Of the candidate drugs and active metabolites studied, ILE reduced the amount of drug detected in the PBS compartment of the cassette in 20/27 cases. There was an apparent increase in drug detected in the PBS compartment in the remaining seven candidates, but the study was not powered to establish whether the effect was significant.

Correlation analyses of change in drug detected against each of the physicochemical characteristics listed in Table 1 revealed that there was a significant inverse association of change in drug detected with ILE with Log P (Fig. 2a; P<0.0001), cLogD_7.4 (Fig. 2b; P=0.0005), and a significant association with log % non-protein binding (Fig. 2c; P=0.0060). There were examples of substantial deviation from the trend, with trazodone, ramiprilat, and ramipril in particular exhibiting unexpectedly high values in drug detected in the presence of ILE compared with the control; ramipril was identified as a statistical outlier (ROUT outlier analysis, Q=1%). The variance across three different plasma samples was particularly high for baclofen, ramipril, and ramiprilat.

Fig 2.

Correlation of median values of % change (95% confidence interval [CI]) in drug detected in the phosphate-buffered saline (PBS) chamber of the rapid equilibrium dialysis (RED) cassette with (a) Log P, (b) cLogD_7.4, and (c) log % non-protein bound drug in the presence of intravenous lipid emulsion (ILE) compared with control (Spearman's rank correlation on median data (n=3 different plasma samples, each tested in triplicate): (a) r=−0.76 (−0.88 to −0.52, 95% CI), P<0.0001; (b) r=−0.60 (−0.80 to −0.27), P=0.0009; (c) r=−0.54 (0.16–0.79), P=0.0067). Abbreviations as per Table 1.

Discussion

This study set out to determine the impact of ILE added to plasma on the amount of drug able to cross the membrane into the PBS-filled compartment of RED cassettes. A total of 27 candidate drugs were assessed and found to be differentially affected in this regard, from some that were almost completely prevented from crossing the membrane to some that were apparently able to cross more readily than in parallel controls without ILE added. There was a significant inverse association of the impact of ILE with Log P and with cLogD_7.4 and an unexpected association with log % non-protein bound drug. The correlations were, however, a good distance from being perfect, with some drugs presenting as notable exceptions, an effect that merits further exploration.
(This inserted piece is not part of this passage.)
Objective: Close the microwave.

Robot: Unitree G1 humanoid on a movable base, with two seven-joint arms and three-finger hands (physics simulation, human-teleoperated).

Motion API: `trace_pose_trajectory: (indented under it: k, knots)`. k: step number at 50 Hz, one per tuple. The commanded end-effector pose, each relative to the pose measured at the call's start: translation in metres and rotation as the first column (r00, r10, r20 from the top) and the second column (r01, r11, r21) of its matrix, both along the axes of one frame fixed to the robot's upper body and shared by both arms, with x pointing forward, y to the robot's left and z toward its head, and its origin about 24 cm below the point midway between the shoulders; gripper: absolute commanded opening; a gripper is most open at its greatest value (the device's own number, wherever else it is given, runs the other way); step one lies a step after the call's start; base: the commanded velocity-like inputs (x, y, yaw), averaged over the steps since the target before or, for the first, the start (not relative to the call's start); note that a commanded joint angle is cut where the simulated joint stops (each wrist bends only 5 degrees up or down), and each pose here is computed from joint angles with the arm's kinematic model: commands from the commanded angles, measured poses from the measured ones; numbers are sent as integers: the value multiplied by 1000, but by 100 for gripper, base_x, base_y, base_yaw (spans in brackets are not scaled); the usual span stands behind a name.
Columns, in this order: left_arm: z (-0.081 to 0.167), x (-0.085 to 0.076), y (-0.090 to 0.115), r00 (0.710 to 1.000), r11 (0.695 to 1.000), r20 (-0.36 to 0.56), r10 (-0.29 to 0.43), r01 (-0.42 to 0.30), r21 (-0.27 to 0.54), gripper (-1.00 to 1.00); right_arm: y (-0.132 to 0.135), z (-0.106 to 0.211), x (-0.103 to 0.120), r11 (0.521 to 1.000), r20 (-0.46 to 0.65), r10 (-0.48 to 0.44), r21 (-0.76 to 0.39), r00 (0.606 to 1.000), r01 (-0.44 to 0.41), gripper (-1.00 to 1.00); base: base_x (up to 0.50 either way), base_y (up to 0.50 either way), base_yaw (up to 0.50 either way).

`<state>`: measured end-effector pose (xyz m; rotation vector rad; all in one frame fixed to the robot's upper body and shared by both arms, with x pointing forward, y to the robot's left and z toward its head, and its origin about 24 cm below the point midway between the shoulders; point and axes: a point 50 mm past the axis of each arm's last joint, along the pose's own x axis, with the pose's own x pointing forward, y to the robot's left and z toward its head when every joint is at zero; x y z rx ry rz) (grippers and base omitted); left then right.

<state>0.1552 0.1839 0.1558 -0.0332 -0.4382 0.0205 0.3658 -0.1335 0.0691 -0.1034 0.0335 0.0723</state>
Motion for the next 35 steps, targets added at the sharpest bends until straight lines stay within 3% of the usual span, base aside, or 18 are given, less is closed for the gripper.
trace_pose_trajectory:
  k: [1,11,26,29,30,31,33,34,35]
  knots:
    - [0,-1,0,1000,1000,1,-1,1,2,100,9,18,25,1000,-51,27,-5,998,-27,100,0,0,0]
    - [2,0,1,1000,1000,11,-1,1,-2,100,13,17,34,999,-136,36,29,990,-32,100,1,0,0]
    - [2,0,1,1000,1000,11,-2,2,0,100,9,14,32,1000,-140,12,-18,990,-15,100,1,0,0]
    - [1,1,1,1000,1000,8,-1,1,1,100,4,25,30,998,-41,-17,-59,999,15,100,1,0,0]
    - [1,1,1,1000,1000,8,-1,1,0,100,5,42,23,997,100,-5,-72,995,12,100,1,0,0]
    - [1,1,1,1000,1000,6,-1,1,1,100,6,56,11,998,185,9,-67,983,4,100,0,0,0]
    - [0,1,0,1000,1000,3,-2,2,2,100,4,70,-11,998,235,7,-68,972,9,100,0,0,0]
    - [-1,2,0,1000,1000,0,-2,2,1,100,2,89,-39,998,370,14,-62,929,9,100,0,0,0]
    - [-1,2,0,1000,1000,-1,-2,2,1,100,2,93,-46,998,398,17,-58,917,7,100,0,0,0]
Partition coefficients and protein binding as determinants of ILE effect

A simplistic view in the in vitro setting would be that partition coefficients are an accurate determinant of the effectiveness of ILE to modulate drug availability in the aqueous compartment. The assumption behind this concept is that lipophilic drugs will distribute into the abundant lipid phase presented by ILE, whereas hydrophilic drugs would remain in the aqueous phase of the plasma, and would therefore be available to equilibrate across the RED membrane and be detected in the PBS compartment. To this end, Log P proved to be a relatively good predictor of ILE effect in vitro; those drugs with high Log P values (denoting high lipophilicity) showed substantially reduced accumulation across the membrane in the PBS chamber to a greater degree than those with low Log P values. However, the association was not entirely predictable, highlighting the complexity of the plasma matrix compared with the simple octanol/water model that is the basis for Log P determination. In particular, Log P makes no allowance for pH, which is a major determinant of drug ionisation, depending on the pK_a of the drug in question. cLogD is a value that can be derived from Log P for a given pH (e.g. 7.4), with respect to the relevant pK_a. It is somewhat surprising, therefore, that, although the association of cLogD_7.4 with drug detection in the PBS compartment was retained, the association was less significant than for Log P; the allowance for pH as a factor did not improve the linearity of the fit. More puzzling still is the finding that the portion of the drug estimated to not be bound to plasma proteins was directly associated with the ability of ILE to sequester drug. One explanation for this apparent anomaly might revolve around the fact that the lipid components of ILE could block binding sites on plasma proteins, effectively displacing drugs such as ramipril and trazodone into the unbound fraction.^28,29 This displacement effect is known to contribute to some drug interactions,²⁵ but its role in the current setting would require further investigation.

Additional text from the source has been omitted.